● Exercise
In the material below, find the line containing "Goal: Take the" and the line containing "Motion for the", then reproduce exactly both of them and every line between, and nothing else.
________________
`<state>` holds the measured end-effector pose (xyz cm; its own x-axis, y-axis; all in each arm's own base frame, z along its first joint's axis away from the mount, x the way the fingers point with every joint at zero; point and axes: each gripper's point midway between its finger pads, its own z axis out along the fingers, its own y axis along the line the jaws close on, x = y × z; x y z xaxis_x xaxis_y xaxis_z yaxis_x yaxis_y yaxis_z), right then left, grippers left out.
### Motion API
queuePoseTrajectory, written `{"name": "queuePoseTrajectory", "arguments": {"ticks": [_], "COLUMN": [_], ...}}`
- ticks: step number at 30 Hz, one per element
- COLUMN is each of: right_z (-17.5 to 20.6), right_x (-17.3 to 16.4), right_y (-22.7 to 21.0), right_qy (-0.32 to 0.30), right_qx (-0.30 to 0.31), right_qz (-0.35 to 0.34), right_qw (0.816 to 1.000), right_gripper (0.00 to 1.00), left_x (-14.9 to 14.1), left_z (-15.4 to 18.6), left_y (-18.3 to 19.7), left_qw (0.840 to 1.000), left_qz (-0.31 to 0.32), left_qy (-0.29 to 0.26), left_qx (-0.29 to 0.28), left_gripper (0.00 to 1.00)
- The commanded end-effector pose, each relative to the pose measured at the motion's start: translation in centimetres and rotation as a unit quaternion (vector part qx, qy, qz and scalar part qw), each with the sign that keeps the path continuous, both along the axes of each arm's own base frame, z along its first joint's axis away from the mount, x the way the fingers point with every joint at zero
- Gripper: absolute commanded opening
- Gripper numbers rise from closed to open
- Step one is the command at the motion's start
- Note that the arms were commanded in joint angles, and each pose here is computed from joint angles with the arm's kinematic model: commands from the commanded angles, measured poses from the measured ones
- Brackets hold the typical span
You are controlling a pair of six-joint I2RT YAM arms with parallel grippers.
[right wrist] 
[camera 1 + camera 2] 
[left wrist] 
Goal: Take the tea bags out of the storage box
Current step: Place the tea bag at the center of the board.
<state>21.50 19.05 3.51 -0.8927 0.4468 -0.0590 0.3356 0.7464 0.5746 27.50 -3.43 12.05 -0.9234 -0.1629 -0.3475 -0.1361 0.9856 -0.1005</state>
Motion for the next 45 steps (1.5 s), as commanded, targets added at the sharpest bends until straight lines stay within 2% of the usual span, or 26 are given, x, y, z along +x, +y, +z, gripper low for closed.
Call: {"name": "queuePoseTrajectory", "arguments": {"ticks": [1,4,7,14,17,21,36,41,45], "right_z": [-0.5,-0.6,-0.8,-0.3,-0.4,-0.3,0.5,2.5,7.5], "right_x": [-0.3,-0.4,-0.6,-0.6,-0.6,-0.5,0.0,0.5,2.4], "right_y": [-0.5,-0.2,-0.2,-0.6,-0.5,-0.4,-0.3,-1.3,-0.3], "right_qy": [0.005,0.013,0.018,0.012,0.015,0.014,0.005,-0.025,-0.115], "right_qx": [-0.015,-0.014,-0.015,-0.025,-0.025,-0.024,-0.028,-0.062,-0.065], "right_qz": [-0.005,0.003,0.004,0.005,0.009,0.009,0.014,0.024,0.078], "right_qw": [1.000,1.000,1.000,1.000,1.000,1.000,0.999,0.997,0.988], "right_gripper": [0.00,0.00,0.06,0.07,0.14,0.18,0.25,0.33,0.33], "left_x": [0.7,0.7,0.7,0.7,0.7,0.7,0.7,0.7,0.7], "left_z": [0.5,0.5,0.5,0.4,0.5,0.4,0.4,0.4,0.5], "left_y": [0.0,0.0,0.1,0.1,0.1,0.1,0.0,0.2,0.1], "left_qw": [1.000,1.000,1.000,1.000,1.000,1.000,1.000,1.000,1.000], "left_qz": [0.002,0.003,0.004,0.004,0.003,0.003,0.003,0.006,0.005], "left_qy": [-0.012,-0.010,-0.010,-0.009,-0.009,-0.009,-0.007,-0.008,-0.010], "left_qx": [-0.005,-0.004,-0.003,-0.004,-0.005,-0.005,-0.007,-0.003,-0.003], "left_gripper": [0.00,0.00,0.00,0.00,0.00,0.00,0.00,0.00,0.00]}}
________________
● Output for this exercise
Goal: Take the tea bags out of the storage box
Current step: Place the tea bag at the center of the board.
<state>21.50 19.05 3.51 -0.8927 0.4468 -0.0590 0.3356 0.7464 0.5746 27.50 -3.43 12.05 -0.9234 -0.1629 -0.3475 -0.1361 0.9856 -0.1005</state>
Motion for the next 45 steps (1.5 s), as commanded, targets added at the sharpest bends until straight lines stay within 2% of the usual span, or 26 are given, x, y, z along +x, +y, +z, gripper low for closed.

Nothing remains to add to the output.